Vous êtes ici : Accueil > CHAMP PROFESSIONNEL > CIO > SUIO BRADE !
Par : webmestre
Publié : 20 septembre 2012

SUIO BRADE !


SUIO BRADE !


Nos collègues du SUIO (Service Universitaire
d’Information et d’Orientation) se sont vus signifier par la
présidence de l’université, deux jours avant la rentrée, que leur
service n’était plus financé et qu’ils n’avaient qu’à rejoindre
leur CIO d’origine.


On leur reproche de ne pas suffisamment faire
de communication, d’informer sur ce qui peut se faire dans d’autres
universités, de trop faire de conseil, ce qui constitue pourtant le
cœur de leur métier !


Par ailleurs, sur fond de luttes de pouvoir
entre rectorat et présidence, on se renvoie la responsabilité de
cette fermeture : qui subventionne ce service ? Quelle
compensation versée par l’université pour cette mise à disposition
de COP ?


La mauvaise foi et les mensonges
prédominent.


Cette fermeture fait suite à la suppression
des journées portes ouvertes de l’université aux élèves de
terminale des lycées de l’académie qui accueillaient les années
précédentes la moitié d’entre eux. Jugées inutiles, ces journées
leur permettaient pourtant de découvrir les filières, elles
étaient justement organisées par les collègues du SUIO.
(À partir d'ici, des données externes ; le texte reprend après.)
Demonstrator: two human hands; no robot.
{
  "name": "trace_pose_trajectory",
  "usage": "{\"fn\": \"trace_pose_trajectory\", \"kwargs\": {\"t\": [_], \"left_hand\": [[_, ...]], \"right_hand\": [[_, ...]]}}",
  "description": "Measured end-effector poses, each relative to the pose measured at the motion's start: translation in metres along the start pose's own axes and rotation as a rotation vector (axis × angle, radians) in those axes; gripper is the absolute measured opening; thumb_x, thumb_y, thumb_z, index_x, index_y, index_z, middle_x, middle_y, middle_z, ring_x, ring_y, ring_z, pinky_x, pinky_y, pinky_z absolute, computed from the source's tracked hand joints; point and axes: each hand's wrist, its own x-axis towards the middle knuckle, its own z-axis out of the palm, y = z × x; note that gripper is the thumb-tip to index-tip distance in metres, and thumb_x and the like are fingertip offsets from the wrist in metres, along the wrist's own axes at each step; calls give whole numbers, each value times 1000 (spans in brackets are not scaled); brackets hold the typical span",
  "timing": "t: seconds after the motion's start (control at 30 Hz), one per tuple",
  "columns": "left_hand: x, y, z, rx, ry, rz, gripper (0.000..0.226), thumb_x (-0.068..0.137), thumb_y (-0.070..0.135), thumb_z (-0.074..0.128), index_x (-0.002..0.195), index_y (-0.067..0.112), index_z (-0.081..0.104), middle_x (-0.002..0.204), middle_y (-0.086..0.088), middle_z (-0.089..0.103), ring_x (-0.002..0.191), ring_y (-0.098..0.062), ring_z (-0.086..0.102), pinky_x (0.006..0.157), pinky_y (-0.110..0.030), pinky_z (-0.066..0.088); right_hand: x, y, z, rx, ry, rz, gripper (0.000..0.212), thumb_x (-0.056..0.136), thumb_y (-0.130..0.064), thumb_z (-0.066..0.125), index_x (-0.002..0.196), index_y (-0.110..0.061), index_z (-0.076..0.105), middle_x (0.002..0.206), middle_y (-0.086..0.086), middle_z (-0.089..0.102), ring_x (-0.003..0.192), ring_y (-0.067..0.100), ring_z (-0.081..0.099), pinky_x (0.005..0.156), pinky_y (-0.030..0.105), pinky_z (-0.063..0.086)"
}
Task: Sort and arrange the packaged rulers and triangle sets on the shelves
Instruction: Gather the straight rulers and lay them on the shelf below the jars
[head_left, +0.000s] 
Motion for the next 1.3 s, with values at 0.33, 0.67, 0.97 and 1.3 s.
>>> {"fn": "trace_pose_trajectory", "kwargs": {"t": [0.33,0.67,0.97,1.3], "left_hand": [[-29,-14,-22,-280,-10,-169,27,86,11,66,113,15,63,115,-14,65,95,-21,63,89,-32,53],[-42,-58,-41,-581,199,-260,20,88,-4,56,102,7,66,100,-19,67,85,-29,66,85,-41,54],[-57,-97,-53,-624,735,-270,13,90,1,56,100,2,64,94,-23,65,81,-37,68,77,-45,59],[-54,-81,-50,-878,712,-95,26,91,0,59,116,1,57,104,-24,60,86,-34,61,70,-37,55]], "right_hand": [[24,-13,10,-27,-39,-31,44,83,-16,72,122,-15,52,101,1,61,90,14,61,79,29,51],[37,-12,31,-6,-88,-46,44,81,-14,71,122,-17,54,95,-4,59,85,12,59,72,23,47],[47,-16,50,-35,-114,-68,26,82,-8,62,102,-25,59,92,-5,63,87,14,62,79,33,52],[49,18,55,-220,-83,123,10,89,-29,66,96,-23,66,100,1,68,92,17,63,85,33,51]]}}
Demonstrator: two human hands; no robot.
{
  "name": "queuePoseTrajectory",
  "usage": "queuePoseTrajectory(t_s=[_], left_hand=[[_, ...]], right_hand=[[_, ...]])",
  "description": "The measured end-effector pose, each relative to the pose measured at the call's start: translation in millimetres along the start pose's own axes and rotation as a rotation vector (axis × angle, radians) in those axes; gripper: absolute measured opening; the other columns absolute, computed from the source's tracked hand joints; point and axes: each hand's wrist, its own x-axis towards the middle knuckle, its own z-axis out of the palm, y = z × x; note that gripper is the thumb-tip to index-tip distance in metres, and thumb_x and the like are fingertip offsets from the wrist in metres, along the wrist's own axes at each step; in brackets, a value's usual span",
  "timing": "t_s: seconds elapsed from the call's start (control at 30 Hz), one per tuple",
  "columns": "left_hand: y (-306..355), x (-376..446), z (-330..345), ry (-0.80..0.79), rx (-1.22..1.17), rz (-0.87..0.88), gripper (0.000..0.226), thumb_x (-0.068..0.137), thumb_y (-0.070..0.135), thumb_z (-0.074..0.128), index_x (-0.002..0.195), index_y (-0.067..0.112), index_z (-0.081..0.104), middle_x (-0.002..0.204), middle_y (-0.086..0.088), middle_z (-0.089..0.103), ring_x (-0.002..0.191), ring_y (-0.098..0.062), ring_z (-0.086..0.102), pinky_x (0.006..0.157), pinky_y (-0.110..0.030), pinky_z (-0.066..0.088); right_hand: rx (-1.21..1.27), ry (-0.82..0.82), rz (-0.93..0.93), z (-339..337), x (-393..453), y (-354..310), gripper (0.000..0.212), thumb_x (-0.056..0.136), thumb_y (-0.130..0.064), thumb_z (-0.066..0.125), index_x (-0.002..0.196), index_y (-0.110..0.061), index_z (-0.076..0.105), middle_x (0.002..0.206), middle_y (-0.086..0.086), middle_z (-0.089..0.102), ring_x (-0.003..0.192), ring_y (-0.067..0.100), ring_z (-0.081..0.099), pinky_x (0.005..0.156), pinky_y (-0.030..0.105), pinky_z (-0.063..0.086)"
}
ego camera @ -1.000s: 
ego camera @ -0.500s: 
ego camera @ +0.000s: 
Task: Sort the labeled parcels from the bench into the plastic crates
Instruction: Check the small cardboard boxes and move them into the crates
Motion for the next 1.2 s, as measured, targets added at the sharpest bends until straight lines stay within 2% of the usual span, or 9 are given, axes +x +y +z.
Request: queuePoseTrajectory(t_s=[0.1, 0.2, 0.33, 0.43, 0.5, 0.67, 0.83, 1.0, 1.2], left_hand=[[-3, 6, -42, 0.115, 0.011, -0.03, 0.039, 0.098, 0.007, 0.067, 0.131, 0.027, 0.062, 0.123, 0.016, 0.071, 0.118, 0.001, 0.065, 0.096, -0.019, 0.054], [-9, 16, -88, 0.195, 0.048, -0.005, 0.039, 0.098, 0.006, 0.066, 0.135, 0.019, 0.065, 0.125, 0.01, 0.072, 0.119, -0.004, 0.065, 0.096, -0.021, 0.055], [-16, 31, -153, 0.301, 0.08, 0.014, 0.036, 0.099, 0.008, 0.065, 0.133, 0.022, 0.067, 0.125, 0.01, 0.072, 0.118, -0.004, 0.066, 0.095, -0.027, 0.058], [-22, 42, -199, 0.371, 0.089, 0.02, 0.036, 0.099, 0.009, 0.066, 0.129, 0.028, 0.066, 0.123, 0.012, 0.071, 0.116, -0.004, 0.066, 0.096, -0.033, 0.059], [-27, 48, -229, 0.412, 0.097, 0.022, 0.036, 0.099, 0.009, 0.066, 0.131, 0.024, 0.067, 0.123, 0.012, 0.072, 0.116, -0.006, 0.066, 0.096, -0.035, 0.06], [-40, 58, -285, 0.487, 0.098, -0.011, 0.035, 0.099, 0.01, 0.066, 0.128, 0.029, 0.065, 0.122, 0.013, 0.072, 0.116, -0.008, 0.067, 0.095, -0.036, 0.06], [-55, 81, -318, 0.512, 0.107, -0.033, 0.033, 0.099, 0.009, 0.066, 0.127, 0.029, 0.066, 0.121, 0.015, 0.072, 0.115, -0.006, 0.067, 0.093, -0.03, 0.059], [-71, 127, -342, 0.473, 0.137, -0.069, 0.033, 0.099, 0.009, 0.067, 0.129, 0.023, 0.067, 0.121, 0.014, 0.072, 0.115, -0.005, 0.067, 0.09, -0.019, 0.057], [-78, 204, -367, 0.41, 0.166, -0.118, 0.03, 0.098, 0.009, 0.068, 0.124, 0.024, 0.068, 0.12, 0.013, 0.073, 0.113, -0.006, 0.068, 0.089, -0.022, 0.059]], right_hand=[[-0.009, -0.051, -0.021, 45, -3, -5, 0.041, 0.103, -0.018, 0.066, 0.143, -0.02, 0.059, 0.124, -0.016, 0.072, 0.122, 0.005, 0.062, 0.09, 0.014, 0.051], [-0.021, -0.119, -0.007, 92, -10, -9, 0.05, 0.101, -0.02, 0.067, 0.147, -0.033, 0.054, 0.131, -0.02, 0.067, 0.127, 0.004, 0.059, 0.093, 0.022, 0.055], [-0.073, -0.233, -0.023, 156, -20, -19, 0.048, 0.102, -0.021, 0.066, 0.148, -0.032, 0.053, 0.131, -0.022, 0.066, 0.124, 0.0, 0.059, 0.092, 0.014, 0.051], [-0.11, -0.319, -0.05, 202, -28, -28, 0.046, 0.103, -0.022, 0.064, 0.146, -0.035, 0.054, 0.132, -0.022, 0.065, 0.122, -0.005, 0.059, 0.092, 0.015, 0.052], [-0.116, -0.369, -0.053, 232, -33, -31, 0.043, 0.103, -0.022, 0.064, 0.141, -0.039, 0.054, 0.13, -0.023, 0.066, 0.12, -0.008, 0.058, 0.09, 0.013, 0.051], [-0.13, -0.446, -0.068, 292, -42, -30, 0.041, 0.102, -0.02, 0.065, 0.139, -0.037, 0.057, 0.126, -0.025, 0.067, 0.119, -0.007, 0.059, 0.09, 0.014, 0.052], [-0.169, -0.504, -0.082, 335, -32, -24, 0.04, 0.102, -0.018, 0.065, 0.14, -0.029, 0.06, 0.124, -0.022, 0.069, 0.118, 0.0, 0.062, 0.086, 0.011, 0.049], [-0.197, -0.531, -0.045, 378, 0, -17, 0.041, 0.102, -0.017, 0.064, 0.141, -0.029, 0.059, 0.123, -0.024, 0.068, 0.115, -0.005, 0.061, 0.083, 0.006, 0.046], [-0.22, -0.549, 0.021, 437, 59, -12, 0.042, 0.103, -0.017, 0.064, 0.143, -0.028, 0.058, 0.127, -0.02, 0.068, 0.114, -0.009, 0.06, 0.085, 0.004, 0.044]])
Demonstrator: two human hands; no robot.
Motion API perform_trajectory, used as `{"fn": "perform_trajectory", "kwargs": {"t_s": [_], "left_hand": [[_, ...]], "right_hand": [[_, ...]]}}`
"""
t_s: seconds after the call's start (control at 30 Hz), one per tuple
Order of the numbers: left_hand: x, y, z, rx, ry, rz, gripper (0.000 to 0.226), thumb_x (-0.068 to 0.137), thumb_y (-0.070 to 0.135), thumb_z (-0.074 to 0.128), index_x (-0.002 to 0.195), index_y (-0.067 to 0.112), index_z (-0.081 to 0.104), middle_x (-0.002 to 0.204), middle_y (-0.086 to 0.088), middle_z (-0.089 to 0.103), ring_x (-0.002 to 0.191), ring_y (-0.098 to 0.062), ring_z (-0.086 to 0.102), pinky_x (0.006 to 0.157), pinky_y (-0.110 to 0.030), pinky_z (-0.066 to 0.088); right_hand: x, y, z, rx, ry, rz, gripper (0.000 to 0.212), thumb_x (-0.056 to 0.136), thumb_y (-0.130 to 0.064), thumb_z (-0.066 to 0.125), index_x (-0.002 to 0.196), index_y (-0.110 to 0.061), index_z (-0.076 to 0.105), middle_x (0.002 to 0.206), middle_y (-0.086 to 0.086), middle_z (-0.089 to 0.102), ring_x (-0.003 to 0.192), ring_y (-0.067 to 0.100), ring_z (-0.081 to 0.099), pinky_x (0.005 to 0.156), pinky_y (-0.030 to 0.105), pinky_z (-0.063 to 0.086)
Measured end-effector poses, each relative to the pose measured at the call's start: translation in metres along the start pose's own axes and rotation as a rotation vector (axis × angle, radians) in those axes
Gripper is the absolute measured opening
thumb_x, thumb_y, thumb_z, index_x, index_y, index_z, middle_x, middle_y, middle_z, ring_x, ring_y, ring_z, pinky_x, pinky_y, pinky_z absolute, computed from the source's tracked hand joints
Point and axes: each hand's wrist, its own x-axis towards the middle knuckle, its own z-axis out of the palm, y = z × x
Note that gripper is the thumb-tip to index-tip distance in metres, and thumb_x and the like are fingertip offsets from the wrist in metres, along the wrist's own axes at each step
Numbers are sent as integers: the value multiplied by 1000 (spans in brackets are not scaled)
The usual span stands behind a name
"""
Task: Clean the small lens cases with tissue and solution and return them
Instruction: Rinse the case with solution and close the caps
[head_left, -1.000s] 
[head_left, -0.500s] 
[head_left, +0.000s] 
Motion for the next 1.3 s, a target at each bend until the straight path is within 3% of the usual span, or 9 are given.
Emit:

Deux postes et demi de COP pour intervenir
dans une université de 24000 étudiants,


est-ce un luxe ?


Cette fermeture se fait au détriment de tous
les étudiants pour qui le droit à l’information et au conseil est
bafoué.


Le procédé à l’égard des personnels (COP et
administratifs) est proprement indigne et rappelle les méthodes les
plus sauvages du privé.


Tout s’est fait sans aucune consultation des
structures représentatives des personnels qui ont découvert la
situation à la rentrée et ont été mises devant le fait accompli.


Faut-il encore s’interroger sur les bénéfices
de l’autonomie des universités, de la décentralisation, qui
permettent à des potentats locaux de prendre des décisions à
courte vue, sans se poser la question des coûts à long terme de
leurs impérities (coûts dus à l’échec de certains étudiants, aux
erreurs d’orientation...)


Enfin on peut légitimement se poser la
question de la continuité du service public universitaire sur le
territoire, si certaines universités se permettent de vouloir
conserver leurs étudiants à n’importe quel prix, par exemple en
leur refusant l’accès à l’information qui leur est dû.